Raising the Dead the Beaufort County Way: The History of BCL's Online Obituary Index

This post is an adaptation of a slideshow about the Online Obituary Index originally written by Dennis Adams and Grace Cordial as part of a South Carolina Library Association Conference circa 2004. It has been edited, annotated, and updated by Cassandra Knoppel and Grace Cordial in 2025. 


An obituary is a notice of a death, especially in a newspaper, typically including a brief biography of the deceased person. 

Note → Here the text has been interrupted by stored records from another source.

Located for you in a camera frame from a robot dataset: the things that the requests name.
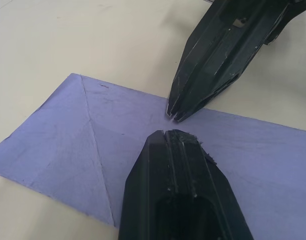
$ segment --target black plastic part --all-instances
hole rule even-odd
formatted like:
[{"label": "black plastic part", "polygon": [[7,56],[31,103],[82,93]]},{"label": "black plastic part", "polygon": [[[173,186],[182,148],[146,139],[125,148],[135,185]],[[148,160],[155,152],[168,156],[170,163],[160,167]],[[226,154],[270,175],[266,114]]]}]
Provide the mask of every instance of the black plastic part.
[{"label": "black plastic part", "polygon": [[119,240],[252,240],[233,191],[197,139],[157,131],[129,174]]},{"label": "black plastic part", "polygon": [[187,40],[167,114],[181,122],[203,108],[305,10],[306,0],[215,0]]}]

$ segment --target white table surface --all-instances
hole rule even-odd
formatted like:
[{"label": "white table surface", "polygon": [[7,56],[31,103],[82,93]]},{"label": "white table surface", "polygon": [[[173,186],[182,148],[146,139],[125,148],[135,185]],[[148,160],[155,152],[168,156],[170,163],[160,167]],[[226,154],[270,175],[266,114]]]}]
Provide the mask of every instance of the white table surface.
[{"label": "white table surface", "polygon": [[[0,0],[0,142],[70,73],[167,97],[202,0]],[[306,12],[208,108],[306,130]],[[117,230],[0,177],[0,240]]]}]

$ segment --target blue paper sheet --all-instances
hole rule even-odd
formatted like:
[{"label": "blue paper sheet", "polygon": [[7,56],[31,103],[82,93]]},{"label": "blue paper sheet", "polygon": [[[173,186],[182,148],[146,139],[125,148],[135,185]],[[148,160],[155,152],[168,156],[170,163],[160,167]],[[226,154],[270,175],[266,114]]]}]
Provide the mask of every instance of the blue paper sheet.
[{"label": "blue paper sheet", "polygon": [[194,134],[228,178],[256,240],[306,240],[306,131],[71,74],[0,143],[0,175],[119,226],[125,180],[156,130]]}]

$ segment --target table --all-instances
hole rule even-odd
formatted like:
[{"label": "table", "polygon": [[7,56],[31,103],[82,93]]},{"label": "table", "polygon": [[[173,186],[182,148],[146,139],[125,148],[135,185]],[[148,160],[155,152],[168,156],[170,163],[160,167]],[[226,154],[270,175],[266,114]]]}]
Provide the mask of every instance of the table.
[{"label": "table", "polygon": [[[167,97],[202,0],[0,0],[0,142],[70,74]],[[306,130],[306,12],[210,109]],[[117,239],[117,230],[0,177],[0,240]]]}]

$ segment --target purple paper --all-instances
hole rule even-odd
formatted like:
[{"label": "purple paper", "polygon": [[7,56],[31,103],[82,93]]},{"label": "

Obituaries are very useful death records. Our customers use obituaries to build family trees and compile family histories. The BDC staff use them to create social media, write Finding Aids to archival collections, and in presentations promoting BDC materials and services. They are very useful -- so useful in fact that BDC staff and volunteers have dedicated countless hours since 1998 creating an index to obituaries published in historic local newspapers. 
 
BCL's Online Obituary Index Project (OOI) has sought to fill in the gaps of knowledge, lost due to time and circumstance, on Beaufort County's citizens of yore for the past 28 years. The Obituary Index is one of the most frequently used sources in the Research Room. With over 33,000 entries at present, it is a foundation of the BDC's array of materials and services.     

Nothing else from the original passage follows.